- **Required work**
Print all of the data exactly.

[Data excerpt — start]

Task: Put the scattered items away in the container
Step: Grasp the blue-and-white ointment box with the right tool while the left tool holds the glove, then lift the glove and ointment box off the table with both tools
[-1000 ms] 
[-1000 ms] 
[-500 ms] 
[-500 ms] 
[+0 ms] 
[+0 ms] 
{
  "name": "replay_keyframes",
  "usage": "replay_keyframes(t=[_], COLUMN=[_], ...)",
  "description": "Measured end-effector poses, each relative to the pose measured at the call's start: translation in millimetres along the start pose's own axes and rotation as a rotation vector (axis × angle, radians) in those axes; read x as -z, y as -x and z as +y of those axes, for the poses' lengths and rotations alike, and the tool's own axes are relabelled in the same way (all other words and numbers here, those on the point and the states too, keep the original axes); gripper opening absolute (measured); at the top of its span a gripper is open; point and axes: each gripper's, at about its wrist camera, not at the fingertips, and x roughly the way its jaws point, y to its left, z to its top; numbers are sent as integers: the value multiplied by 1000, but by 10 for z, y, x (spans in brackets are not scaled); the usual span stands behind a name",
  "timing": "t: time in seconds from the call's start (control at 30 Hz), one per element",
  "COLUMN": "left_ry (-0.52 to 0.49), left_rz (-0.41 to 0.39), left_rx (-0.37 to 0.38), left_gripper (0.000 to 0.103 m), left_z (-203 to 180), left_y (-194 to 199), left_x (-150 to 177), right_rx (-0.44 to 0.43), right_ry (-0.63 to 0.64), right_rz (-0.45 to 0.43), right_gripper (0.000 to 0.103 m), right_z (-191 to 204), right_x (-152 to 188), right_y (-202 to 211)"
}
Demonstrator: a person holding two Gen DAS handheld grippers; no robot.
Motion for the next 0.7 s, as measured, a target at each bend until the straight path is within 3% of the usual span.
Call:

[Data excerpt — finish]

- **Completed task**
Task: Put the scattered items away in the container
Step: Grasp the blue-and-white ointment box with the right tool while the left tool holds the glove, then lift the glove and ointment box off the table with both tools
[-1000 ms] 
[-1000 ms] 
[-500 ms] 
[-500 ms] 
[+0 ms] 
[+0 ms] 
{
  "name": "replay_keyframes",
  "usage": "replay_keyframes(t=[_], COLUMN=[_], ...)",
  "description": "Measured end-effector poses, each relative to the pose measured at the call's start: translation in millimetres along the start pose's own axes and rotation as a rotation vector (axis × angle, radians) in those axes; read x as -z, y as -x and z as +y of those axes, for the poses' lengths and rotations alike, and the tool's own axes are relabelled in the same way (all other words and numbers here, those on the point and the states too, keep the original axes); gripper opening absolute (measured); at the top of its span a gripper is open; point and axes: each gripper's, at about its wrist camera, not at the fingertips, and x roughly the way its jaws point, y to its left, z to its top; numbers are sent as integers: the value multiplied by 1000, but by 10 for z, y, x (spans in brackets are not scaled); the usual span stands behind a name",
  "timing": "t: time in seconds from the call's start (control at 30 Hz), one per element",
  "COLUMN": "left_ry (-0.52 to 0.49), left_rz (-0.41 to 0.39), left_rx (-0.37 to 0.38), left_gripper (0.000 to 0.103 m), left_z (-203 to 180), left_y (-194 to 199), left_x (-150 to 177), right_rx (-0.44 to 0.43), right_ry (-0.63 to 0.64), right_rz (-0.45 to 0.43), right_gripper (0.000 to 0.103 m), right_z (-191 to 204), right_x (-152 to 188), right_y (-202 to 211)"
}
Demonstrator: a person holding two Gen DAS handheld grippers; no robot.
Motion for the next 0.7 s, as measured, a target at each bend until the straight path is within 3% of the usual span.
Call:

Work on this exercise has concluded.